THE INPUT
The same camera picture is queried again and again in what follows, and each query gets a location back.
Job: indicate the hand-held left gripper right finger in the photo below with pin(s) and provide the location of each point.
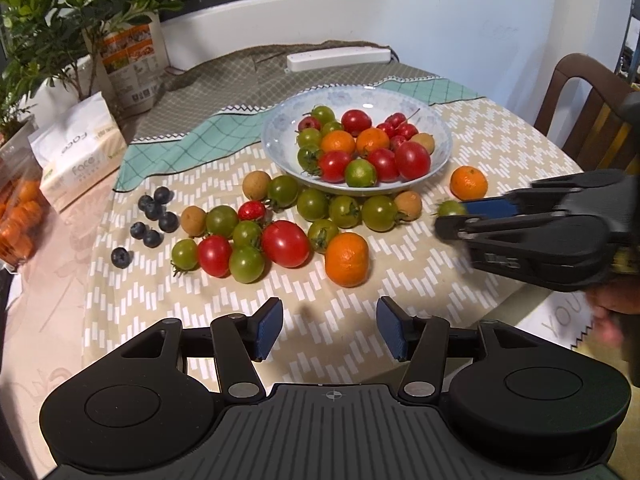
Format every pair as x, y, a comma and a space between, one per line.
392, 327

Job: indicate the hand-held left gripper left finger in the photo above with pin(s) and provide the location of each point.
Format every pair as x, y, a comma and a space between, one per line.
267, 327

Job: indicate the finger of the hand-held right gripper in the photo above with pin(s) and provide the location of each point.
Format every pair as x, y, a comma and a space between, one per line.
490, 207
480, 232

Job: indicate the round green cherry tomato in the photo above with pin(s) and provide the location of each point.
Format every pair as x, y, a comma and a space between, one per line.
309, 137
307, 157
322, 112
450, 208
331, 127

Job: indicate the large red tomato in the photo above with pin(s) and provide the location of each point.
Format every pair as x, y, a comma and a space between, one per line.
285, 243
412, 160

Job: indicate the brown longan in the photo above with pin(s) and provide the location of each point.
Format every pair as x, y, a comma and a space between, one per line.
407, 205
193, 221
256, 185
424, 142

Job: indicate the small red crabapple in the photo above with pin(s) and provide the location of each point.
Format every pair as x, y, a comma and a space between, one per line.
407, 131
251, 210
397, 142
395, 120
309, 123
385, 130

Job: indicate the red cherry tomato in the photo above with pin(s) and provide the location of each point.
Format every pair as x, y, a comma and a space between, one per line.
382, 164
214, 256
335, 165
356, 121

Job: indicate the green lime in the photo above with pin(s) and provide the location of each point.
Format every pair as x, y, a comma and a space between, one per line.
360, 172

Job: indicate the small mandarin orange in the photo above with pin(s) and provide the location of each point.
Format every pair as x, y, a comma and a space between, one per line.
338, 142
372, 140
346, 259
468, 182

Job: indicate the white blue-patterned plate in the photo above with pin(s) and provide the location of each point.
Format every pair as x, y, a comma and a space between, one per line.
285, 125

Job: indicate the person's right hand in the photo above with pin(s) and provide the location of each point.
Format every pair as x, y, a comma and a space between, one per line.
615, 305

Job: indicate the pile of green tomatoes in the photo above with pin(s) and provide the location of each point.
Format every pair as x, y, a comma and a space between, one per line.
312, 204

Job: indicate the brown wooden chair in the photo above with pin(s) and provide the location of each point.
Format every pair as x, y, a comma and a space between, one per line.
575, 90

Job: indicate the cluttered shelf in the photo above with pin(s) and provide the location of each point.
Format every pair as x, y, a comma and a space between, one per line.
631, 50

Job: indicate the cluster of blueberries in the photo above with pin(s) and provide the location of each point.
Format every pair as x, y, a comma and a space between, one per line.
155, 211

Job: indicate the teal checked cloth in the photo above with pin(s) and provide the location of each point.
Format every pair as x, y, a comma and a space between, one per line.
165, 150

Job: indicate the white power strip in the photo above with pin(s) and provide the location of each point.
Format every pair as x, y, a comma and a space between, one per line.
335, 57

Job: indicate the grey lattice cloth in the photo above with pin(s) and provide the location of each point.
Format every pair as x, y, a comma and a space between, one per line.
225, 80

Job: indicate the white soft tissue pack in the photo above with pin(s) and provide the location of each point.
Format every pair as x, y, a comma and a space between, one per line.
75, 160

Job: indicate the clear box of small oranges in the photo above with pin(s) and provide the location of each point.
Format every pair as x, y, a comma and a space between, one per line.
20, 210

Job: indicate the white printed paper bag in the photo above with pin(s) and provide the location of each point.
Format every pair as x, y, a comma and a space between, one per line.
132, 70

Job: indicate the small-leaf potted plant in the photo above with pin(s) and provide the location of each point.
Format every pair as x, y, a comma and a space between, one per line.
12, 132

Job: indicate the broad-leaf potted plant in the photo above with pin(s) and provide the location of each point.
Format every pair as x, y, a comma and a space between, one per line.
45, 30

* * *

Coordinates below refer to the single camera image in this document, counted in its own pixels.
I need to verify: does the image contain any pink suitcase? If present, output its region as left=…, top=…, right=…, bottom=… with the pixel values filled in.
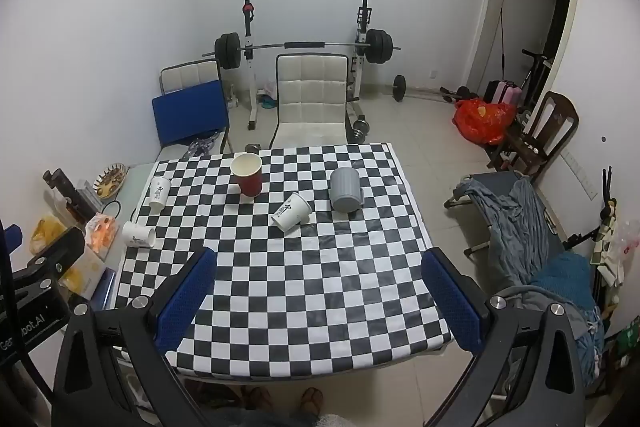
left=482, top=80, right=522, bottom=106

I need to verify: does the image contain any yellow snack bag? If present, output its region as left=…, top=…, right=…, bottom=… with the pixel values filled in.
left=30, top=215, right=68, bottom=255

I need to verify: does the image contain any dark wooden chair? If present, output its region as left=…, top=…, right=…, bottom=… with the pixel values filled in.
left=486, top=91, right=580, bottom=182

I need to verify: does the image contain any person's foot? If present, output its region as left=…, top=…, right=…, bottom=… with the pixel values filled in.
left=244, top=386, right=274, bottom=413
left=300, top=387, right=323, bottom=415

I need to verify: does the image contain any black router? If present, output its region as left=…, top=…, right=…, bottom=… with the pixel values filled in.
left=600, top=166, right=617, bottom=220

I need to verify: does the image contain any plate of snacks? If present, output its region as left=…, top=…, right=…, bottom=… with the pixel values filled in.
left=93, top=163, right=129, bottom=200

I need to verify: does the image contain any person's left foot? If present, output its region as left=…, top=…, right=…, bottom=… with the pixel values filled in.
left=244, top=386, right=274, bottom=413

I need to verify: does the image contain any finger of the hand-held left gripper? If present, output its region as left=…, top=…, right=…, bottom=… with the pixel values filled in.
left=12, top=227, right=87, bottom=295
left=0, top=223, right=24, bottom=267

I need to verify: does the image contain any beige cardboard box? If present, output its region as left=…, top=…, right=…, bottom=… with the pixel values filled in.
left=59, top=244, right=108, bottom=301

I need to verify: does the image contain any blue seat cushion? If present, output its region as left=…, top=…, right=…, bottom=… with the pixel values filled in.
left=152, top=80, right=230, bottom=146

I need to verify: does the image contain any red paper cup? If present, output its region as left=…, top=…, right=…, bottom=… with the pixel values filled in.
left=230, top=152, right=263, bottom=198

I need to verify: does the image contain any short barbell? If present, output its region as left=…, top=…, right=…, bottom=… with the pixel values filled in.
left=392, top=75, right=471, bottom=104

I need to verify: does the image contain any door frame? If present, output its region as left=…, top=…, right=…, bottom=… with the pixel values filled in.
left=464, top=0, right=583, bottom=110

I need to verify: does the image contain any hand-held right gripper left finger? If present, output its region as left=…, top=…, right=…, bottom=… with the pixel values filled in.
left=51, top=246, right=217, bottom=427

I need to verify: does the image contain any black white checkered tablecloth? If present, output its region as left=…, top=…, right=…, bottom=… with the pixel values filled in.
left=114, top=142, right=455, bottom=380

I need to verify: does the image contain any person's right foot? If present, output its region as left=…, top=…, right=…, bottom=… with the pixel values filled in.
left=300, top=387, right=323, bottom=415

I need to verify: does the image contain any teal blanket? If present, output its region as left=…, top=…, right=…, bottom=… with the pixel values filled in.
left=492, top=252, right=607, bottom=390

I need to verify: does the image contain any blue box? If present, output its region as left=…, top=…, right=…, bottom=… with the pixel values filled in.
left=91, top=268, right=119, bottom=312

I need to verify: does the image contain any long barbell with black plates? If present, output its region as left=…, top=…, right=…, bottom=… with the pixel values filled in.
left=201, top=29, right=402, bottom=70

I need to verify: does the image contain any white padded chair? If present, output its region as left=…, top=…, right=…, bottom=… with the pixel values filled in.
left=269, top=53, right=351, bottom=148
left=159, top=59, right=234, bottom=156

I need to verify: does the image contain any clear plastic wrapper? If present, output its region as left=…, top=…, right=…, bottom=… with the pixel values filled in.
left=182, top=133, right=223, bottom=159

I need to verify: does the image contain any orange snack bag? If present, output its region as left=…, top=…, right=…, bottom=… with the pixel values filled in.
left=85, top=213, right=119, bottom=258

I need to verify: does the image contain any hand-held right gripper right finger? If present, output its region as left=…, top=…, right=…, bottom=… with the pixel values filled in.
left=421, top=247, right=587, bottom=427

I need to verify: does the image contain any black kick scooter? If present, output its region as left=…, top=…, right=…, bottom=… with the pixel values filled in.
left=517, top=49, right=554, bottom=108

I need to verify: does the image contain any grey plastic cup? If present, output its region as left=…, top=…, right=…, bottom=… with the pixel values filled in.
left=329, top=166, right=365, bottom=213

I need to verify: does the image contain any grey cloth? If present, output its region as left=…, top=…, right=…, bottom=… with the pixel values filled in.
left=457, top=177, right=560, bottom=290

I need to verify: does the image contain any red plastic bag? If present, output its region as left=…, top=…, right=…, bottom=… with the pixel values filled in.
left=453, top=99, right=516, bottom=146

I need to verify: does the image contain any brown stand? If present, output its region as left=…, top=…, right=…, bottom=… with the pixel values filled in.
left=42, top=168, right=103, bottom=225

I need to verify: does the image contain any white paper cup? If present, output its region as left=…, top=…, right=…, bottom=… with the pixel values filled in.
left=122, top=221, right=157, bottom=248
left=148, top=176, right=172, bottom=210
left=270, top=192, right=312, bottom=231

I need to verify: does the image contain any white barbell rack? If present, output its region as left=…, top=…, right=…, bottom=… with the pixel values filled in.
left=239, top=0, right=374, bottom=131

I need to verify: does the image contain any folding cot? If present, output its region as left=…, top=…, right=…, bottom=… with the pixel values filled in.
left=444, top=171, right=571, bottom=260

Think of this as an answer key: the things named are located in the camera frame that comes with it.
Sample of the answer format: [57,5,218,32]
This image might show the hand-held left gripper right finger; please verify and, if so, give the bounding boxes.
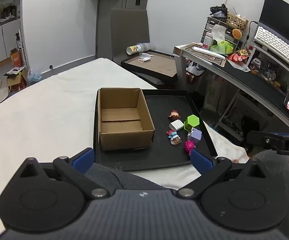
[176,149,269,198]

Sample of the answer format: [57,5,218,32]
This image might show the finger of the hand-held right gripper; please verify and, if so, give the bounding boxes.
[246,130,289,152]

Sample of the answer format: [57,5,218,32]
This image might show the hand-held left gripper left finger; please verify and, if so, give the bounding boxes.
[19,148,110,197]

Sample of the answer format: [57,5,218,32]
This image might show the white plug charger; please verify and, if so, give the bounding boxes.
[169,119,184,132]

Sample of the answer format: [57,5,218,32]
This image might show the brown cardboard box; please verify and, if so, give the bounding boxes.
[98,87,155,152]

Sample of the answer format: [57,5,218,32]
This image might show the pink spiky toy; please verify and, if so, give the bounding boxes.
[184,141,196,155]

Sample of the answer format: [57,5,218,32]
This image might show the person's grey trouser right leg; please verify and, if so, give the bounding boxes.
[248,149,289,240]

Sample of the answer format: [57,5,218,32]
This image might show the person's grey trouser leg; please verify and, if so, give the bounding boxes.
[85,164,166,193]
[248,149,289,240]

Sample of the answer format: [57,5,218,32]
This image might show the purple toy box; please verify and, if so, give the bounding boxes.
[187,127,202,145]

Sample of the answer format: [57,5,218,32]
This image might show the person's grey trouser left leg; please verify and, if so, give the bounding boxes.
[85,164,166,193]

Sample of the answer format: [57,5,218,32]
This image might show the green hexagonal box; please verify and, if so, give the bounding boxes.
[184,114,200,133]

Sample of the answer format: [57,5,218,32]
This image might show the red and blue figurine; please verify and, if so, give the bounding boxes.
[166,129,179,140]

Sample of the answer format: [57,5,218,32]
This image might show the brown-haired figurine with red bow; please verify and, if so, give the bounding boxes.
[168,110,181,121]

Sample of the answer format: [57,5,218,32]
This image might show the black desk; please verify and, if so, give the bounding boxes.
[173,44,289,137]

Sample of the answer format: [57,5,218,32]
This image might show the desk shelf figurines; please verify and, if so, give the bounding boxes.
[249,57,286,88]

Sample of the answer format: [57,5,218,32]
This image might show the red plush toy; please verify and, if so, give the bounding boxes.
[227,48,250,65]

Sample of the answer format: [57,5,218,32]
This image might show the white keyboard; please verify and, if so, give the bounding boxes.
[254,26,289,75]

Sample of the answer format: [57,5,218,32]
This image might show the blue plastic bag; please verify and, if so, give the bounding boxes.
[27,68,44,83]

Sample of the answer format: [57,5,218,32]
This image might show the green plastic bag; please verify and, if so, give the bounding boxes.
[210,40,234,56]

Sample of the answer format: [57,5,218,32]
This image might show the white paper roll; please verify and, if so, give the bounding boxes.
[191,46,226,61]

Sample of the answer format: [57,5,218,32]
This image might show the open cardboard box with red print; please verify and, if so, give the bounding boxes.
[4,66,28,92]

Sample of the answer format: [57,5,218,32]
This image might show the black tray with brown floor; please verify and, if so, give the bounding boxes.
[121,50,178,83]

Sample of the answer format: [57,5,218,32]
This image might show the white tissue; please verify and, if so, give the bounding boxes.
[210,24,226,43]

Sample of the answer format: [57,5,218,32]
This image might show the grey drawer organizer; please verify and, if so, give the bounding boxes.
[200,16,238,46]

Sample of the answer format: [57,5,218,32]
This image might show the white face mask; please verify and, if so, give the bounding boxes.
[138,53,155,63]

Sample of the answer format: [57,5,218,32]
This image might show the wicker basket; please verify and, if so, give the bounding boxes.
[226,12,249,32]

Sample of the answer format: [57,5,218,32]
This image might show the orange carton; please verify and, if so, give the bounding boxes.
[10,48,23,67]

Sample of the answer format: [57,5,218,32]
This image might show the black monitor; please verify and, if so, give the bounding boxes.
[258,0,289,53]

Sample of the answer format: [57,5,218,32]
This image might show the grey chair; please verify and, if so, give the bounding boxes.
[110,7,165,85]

ASSIGNMENT
Return exactly the lines that appear in the data above between the line containing "The same camera" and the line containing "Job: indicate the brown longan", both of which are included, and leave the pictures out.

YOUR RESPONSE
The same camera picture is queried again and again in what follows, and each query gets a location back.
Job: indicate the hand-held left gripper right finger in the photo below with pin(s) and provide the location of each point.
Format every pair as x, y, a comma and a space between, one per line.
392, 327

Job: indicate the hand-held left gripper left finger in the photo above with pin(s) and provide the location of each point.
Format every pair as x, y, a comma and a space between, one per line.
267, 327

Job: indicate the finger of the hand-held right gripper in the photo above with pin(s) and provide the location of each point.
Format every pair as x, y, a comma and a space between, one per line.
490, 207
480, 232

Job: indicate the round green cherry tomato in the photo above with pin(s) and provide the location of each point.
Format every pair as x, y, a comma and a space between, one per line.
309, 137
307, 157
322, 112
450, 208
331, 127

Job: indicate the large red tomato in the photo above with pin(s) and provide the location of each point.
Format every pair as x, y, a comma and a space between, one per line.
285, 243
412, 160

Job: indicate the brown longan in the photo above with pin(s) and provide the location of each point.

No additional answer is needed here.